Significantly, the MedPAC research shows variation in spending is owing to differences in the "intensity of services" provided rather than service costs — a variation that the study design ensured could not be attributed to differences in patient acuity level. Orszag said that to control Medicare cost growth, ultimately the system must address the structural drivers of that intensity.

There are a few ways to do this, including reducing the amount payers reimburse for select services that add costs but don't improve patient outcomes. Other ways include care rationing and shifting more first-dollar costs to consumers. In Orszag's opinion, none of these approaches would be effective.

Blunt reductions in payments to providers would cut costs in the short term, but ultimately the unreimbursed provider costs would show up elsewhere in the health care system. What is more, the approach would make it harder for Medicare beneficiaries to access care, he said.

Orszag called rationing "a horrifying off switch for specific services" and an approach that won't be used in Medicare in the foreseeable future.

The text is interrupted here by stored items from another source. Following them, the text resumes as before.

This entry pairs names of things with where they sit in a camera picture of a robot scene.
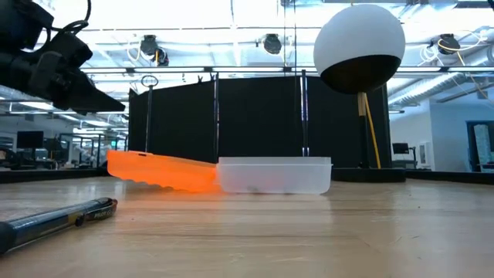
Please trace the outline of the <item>orange plastic box lid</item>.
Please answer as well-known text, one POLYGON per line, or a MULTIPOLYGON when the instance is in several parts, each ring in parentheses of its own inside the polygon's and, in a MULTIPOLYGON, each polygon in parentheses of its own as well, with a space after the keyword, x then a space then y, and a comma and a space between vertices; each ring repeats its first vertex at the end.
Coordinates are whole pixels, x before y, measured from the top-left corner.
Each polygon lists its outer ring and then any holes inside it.
POLYGON ((196 193, 221 192, 216 164, 140 151, 108 151, 107 170, 122 180, 196 193))

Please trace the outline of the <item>clear plastic supply box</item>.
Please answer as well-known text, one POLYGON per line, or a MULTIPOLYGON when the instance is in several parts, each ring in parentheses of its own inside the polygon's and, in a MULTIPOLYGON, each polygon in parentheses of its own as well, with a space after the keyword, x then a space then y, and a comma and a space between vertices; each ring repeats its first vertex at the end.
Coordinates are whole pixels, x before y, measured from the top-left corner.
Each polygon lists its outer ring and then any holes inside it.
POLYGON ((325 157, 223 157, 216 171, 228 193, 320 195, 330 189, 332 166, 325 157))

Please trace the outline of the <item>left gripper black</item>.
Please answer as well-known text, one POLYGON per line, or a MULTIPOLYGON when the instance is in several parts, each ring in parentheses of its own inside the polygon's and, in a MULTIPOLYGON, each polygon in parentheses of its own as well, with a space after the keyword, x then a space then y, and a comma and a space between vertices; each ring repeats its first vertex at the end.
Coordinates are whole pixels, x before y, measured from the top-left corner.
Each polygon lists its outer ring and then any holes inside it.
POLYGON ((31 53, 0 42, 0 85, 82 115, 123 112, 124 104, 98 90, 80 70, 92 56, 89 46, 71 32, 57 33, 31 53))

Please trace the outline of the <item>blue-framed doorway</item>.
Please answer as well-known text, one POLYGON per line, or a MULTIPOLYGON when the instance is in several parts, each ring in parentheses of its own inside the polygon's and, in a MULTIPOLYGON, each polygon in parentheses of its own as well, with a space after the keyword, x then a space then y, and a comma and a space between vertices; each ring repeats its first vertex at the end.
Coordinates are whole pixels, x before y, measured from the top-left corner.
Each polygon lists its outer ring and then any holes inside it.
POLYGON ((494 120, 467 121, 471 172, 494 173, 494 120))

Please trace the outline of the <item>black folding screen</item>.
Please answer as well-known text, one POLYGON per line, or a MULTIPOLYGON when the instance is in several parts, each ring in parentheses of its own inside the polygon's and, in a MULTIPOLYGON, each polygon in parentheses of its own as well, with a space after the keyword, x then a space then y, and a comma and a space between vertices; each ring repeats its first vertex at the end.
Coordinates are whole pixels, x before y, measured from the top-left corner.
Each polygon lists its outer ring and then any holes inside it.
MULTIPOLYGON (((318 77, 221 79, 153 92, 149 152, 216 162, 220 157, 329 157, 360 163, 357 99, 318 77)), ((130 99, 129 149, 145 151, 147 95, 130 99)))

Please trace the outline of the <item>white globe table lamp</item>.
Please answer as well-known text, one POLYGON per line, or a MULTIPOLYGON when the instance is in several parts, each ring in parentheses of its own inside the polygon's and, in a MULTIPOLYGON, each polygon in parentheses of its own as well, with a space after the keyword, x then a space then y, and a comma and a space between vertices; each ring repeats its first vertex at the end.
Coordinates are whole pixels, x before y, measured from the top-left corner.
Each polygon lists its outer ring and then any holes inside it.
POLYGON ((313 59, 322 81, 338 93, 357 98, 360 165, 352 169, 379 170, 381 166, 367 95, 381 88, 397 72, 405 51, 400 21, 387 9, 357 4, 336 13, 320 30, 313 59))

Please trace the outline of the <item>black ceiling device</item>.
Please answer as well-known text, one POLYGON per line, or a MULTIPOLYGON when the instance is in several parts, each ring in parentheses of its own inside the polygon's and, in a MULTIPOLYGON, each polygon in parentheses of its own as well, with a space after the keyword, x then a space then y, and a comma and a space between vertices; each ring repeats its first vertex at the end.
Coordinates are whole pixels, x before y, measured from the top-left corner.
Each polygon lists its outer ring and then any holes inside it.
POLYGON ((439 36, 438 51, 443 55, 453 55, 461 49, 458 40, 452 33, 445 33, 439 36))
POLYGON ((282 44, 277 34, 266 34, 266 37, 264 38, 262 44, 264 50, 268 54, 279 55, 279 53, 281 52, 282 44))
POLYGON ((156 38, 156 35, 145 35, 140 42, 140 52, 155 66, 169 66, 167 52, 157 44, 156 38))

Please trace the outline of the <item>clear black gel pen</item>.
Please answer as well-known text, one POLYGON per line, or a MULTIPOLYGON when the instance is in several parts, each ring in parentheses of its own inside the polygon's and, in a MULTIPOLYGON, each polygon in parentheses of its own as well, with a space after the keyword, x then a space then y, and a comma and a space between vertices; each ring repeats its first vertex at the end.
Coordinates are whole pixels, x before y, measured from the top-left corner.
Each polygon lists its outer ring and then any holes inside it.
POLYGON ((98 198, 88 202, 0 221, 0 255, 26 243, 86 222, 112 217, 117 210, 115 198, 98 198))

He is critical of injecting principles of consumer-driven health care into the Medicare model — an approach he said is at the heart of a Medicare voucher proposal backed by House Budget Committee Chairman Rep. Paul Ryan, R-Wis. Orszag said consumer-driven care won't bend the Medicare cost curve because medical spending is so highly concentrated among the sickest, most medically complex patients whose catastrophic care coverage is not impacted by higher deductibles and out-of-pocket costs in consumer-driven models. Only 5 percent of Medicare beneficiaries account for 43.1 percent of Medicare claims.

In contrast, Orszag said the Affordable Care Act tries to wring costs out of the system by focusing resources on high-cost patients, by making care delivery more efficient using an accountable care organization model and by promoting disease prevention and wellness.

Orszag said accountable care organizations have the potential to be "highly efficient, cost-cutting machines."